My concern is that the vision that Governor Hochul and legislative leaders will soon begin formulating for the future of New York could spell even harder times ahead for state and local taxpayers, small businesses and manufacturers, and already hard-pressed upstate communities, economies, and workers.
Further, she signaled a lowering of the farm worker overtime threshold by proposing a tax credit to farmers for increases in overtime wages. This will place the cost of raising migrant farm workers’ wages onto the backs of all state taxpayers.
I have stressed throughout the COVID-19 response over the past two years that we need an open and full discussion on the best ways to move forward for this entire state, upstate and downstate. It requires a restructuring of New York government, strengthening the state-local partnership, and getting to work rebuilding New York with the right priorities and long-overdue commonsense reforms, especially fiscal responsibility.

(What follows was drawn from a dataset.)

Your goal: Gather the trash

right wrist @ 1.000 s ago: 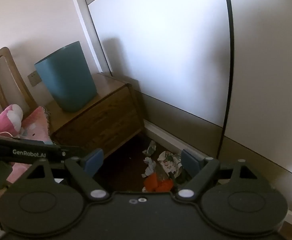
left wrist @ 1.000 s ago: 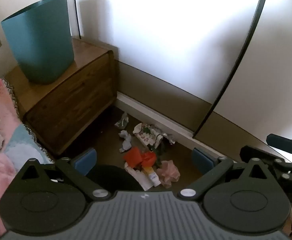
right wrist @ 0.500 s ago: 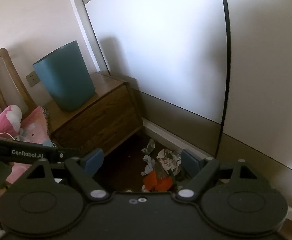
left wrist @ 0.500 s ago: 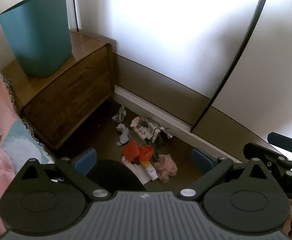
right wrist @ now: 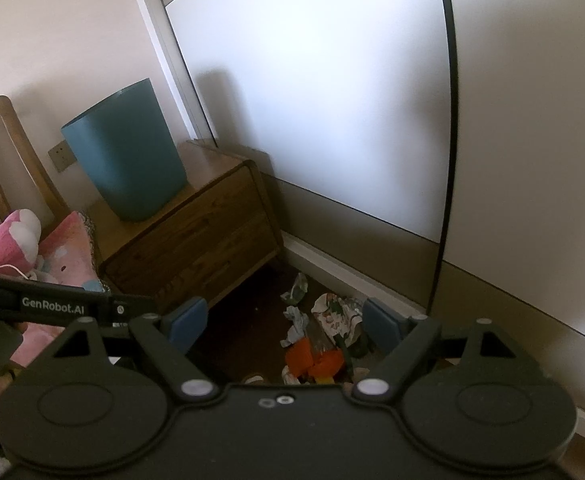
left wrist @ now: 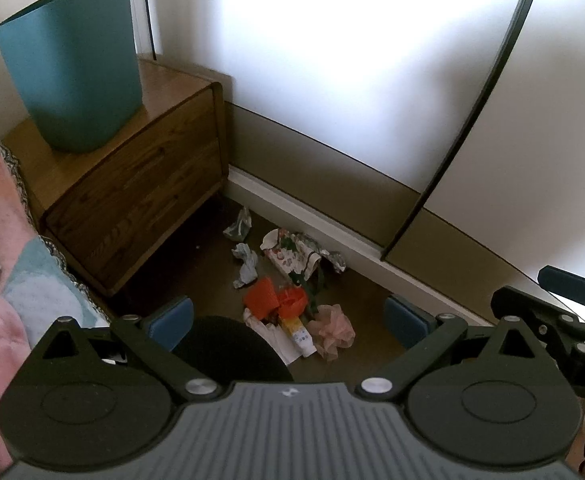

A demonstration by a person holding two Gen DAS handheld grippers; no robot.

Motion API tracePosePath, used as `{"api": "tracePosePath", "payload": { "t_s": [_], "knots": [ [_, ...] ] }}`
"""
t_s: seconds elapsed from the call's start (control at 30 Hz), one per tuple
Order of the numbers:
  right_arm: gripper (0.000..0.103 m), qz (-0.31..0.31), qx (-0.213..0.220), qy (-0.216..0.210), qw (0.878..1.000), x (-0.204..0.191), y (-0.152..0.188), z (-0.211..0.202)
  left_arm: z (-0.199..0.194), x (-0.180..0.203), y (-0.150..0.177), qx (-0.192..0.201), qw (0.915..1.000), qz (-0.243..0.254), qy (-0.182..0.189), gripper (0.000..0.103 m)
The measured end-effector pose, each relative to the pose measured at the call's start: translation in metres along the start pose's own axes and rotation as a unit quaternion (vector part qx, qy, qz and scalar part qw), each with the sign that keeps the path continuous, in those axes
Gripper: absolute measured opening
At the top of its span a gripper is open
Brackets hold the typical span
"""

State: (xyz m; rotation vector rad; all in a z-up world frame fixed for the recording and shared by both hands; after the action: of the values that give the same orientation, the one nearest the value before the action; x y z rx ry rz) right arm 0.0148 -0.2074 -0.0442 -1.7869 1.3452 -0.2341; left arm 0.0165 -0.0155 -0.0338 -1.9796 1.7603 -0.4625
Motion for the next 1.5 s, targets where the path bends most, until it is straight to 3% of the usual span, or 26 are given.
{"api": "tracePosePath", "payload": {
  "t_s": [1.5],
  "knots": [
    [0.084, 0.008, -0.007, 0.004, 1.000, 0.003, -0.003, 0.003, 0.013, 0.002, 0.000, -0.015, 0.9998, 0.001, 0.012, 0.102]
  ]
}}
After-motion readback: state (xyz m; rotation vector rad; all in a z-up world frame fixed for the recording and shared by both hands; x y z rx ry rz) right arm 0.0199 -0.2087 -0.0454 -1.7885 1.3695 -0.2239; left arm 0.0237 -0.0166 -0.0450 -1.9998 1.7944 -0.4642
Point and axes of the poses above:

The loudest alarm throughout the past decade is that New York State remains one of America’s highest-taxed, most expensive, most debt-ridden and overregulated states -- with one of the worst business-friendly climates in the nation to boot. Even after the hard road we’ve all been on, it’s mind-boggling that the governor and top legislative Democrats could still stay in pursuit of bigger and bigger state government spending.
New York remains one of the highest-taxed states in America. We are one of the most overregulated states in the nation. Our local governments and local property taxpayers continue to foot the bill for one of the country’s heaviest burdens of unfunded state mandates. Still, the so-called progressive vision does not emphasize broad-based, lower taxes for workers and employers. Nothing about the pitfalls of overregulation or the drain of unfunded state mandates on counties and local property taxpayers. What about the high cost of living that is driving people, especially young people, out of Upstate New York?

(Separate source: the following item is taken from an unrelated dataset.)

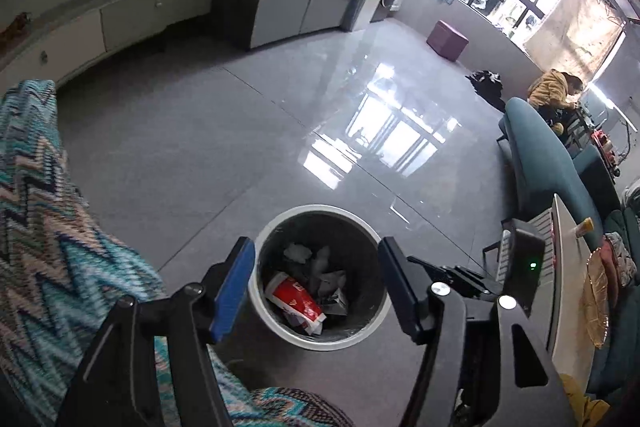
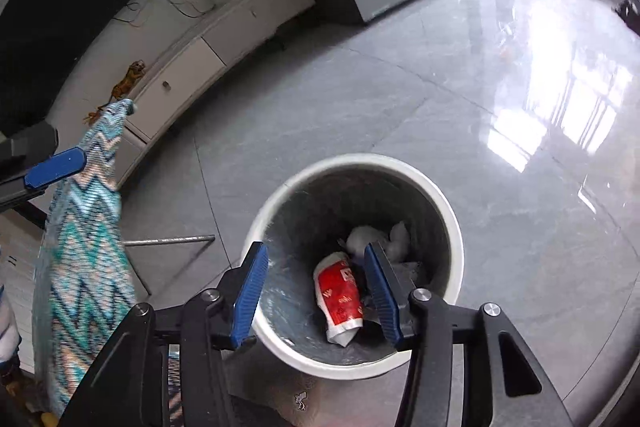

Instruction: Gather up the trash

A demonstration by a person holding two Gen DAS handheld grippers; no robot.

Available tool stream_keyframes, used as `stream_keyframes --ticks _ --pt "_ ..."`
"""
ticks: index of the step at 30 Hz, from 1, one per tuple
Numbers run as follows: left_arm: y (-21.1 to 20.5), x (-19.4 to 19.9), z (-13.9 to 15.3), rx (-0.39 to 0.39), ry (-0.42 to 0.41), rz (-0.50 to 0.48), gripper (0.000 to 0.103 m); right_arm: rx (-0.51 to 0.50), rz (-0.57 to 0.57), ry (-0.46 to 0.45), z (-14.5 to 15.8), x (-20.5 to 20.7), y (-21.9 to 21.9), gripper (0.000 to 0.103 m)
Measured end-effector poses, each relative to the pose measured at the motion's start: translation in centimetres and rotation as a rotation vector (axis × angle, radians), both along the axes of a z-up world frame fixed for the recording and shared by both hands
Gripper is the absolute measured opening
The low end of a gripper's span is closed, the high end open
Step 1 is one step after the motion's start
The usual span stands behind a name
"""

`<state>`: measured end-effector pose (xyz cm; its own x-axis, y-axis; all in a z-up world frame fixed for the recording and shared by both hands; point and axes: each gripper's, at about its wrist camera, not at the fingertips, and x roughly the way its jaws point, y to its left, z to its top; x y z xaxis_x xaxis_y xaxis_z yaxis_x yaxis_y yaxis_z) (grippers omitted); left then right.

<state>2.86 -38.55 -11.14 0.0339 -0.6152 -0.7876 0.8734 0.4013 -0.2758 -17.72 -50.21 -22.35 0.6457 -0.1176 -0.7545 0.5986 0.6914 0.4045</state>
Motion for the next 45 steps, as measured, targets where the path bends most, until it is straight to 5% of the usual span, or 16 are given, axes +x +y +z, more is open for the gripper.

One-party control of state government has already produced billions of dollars of short- and long-term spending requiring billions of dollars in new taxes, fees, and borrowing for future generations of state and local taxpayers.

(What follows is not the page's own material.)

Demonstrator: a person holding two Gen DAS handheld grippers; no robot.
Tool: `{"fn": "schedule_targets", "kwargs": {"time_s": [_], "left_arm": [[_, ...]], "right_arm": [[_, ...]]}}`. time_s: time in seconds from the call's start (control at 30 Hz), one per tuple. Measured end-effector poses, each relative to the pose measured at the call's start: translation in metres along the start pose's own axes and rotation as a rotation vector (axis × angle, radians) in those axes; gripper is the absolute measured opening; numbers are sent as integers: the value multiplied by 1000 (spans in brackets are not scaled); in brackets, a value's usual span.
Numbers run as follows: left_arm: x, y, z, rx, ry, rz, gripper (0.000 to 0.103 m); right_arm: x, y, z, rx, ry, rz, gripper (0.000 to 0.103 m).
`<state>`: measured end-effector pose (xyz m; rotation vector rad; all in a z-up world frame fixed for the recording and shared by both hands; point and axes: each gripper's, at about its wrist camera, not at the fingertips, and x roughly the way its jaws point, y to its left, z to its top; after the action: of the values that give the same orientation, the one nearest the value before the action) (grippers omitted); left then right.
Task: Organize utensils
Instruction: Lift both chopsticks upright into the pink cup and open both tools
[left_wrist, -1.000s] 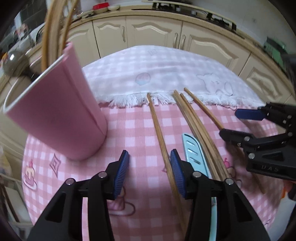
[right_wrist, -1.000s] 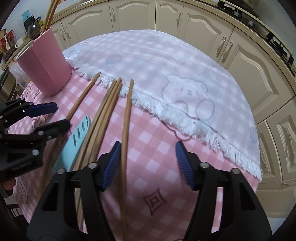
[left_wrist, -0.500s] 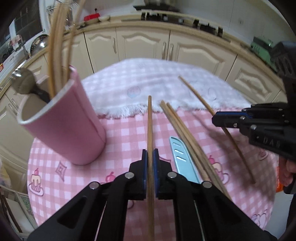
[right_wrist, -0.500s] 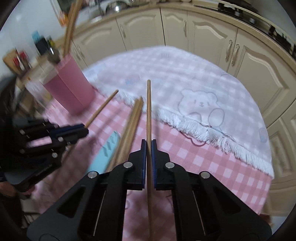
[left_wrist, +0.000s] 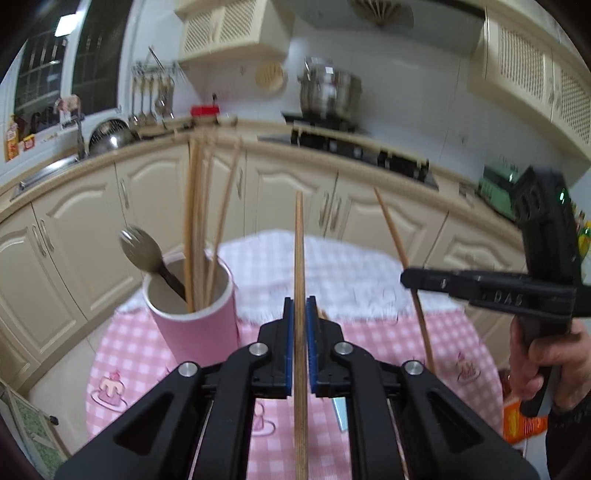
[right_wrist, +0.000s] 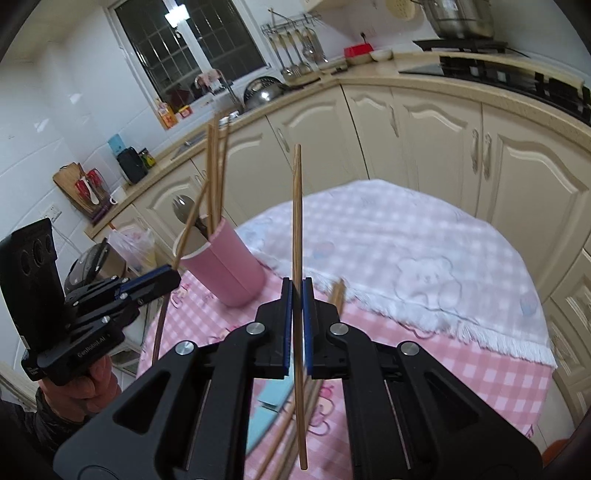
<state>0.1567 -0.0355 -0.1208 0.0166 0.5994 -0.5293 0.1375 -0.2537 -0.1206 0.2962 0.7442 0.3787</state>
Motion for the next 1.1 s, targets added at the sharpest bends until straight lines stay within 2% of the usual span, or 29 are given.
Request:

This short-term pursuit of a hard-left, extreme-liberal political agenda appears to be the priority over a long-term, sustainable future for upstate, middle-class communities, families, workers, and taxpayers.
Governor Hochul did not mention the bail reform debacle or crime victims, but did propose more benefits for convicts.
In contrast, I will join my Republican colleagues in the Senate and Assembly to try to set rebuilding priorities for post-coronavirus government in New York throughout the coming year and into the foreseeable future – priorities that will focus on, among others, Upstate’s post-pandemic communities and economies by steadily reopening and rebuilding increasing numbers of economic sectors, regulatory and tax reform, mandate relief, bail reform, and to refocus our criminal justice system on the victims of crime rather than coddling the perpetrators.
I look forward to keep working with legislative colleagues and local leaders across the Southern Tier and Finger Lakes regions to keep attention focused on unfunded state mandates, job-killing state regulations, and a state and local tax burden that hurts family budgets and keeps New York’s business climate one of the worst in the nation.
It’s time to take back Upstate’s rightful place and restore a more responsible and reasonable approach to governing.